As the COVID-19 pandemic wrapped around the world in 2020, data scientists and journalists worked to provide the public with comprehensive and vital analysis to better understand the virus’s spread and the endless number of ways it has changed daily life.
Now, as we settle into the new year, the virus is still raging even as more and more vaccines become available. As if a global pandemic is not enough to keep reporters and data experts busy, the US also finds itself in the midst of the most tumultuous presidential transition it has seen in two centuries.
I can’t recall a slow news day in 2020, and it doesn’t appear that will change in 2021. So what can we learn from this most consequential year, and how do we apply those lessons going forward?
Next month, some of the world’s brightest and most accomplished researchers and journalists will come together to discuss these ideas and so many others at the Computation + Journalism Symposium, hosted this year by Northeastern University and the Brown Institute for Media Innovation (Columbia/Stanford) on Feb. 19.
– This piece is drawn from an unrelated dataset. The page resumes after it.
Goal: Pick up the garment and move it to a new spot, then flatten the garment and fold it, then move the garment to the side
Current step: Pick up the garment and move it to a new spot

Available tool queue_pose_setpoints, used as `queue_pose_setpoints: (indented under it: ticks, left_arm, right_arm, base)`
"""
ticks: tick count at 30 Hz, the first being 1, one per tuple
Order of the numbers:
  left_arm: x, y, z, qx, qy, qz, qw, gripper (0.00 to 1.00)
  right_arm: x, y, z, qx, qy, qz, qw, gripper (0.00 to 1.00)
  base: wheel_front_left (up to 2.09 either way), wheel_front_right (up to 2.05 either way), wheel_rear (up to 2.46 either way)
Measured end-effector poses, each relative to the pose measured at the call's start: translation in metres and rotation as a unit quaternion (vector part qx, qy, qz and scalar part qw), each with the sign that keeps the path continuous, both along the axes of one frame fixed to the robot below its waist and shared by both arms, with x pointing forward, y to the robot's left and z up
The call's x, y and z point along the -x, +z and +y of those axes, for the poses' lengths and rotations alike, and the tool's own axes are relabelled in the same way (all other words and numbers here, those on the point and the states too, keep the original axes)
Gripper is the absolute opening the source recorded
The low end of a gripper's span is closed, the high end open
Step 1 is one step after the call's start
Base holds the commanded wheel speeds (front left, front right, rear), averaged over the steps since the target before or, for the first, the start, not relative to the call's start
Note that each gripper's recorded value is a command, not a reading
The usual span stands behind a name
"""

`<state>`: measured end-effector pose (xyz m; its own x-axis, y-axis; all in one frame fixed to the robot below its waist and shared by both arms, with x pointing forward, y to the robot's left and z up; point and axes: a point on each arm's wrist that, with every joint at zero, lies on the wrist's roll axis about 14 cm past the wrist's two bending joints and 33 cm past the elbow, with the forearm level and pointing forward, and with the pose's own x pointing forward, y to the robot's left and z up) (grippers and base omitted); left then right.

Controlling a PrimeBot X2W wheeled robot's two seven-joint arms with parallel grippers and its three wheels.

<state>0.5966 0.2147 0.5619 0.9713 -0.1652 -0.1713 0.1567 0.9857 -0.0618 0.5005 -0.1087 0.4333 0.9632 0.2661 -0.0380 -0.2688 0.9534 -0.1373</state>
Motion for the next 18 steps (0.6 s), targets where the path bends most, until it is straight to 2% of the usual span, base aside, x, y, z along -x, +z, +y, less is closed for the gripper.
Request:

This year’s keynote speakers include Amanda Cox, a data editor for the New York Times; Deen Freelon, an associate professor in the UNC Hussman School of Media and Journalism; and David Rothschild, an economist at Microsoft Research.
Cox started at the Times in 2005 as a graphics editor, and now plays a key role in how computer-assisted reporting, the Upshot, graphics, interactives, data and statistics interact across the newsroom. Freelon has written extensively on political expression through digital media as well as data science and computational methods for analyzing large digital datasets. Rothschild, a fellow at the Applied Statistics Center at Columbia and the Penn Program on Opinion Research and Election Studies, explores the intersection of economics and social science, looking at questions of mapping public opinion, the market for news, the effect of advertising, and finance.
Attendees can also listen in on a number of panels on the schedule this year.
One panel focusing on political forecasting in journalism will include Washington Post data analyst and political columnist David Byler, FiveThirtyEight Managing Editor Micah Cohen, Public Religion Research Institute Director Natalie Jackson, and Nick Diakopoulos, director of Northwestern University’s Computational Journalism Lab.
A panel titled “Conveying a Clear Message and Uncertainty with Graphics” will include Scientific American Senior Graphics Editor Jen Christiansen, MIT assistant professor Catherine D’Ignazio — who is also director of the Data + Feminism Lab — and Alberto Cairo, the Knight Chair in Visual Journalism at the University of Miami and director of visualization at UM’s Center for Computational Science.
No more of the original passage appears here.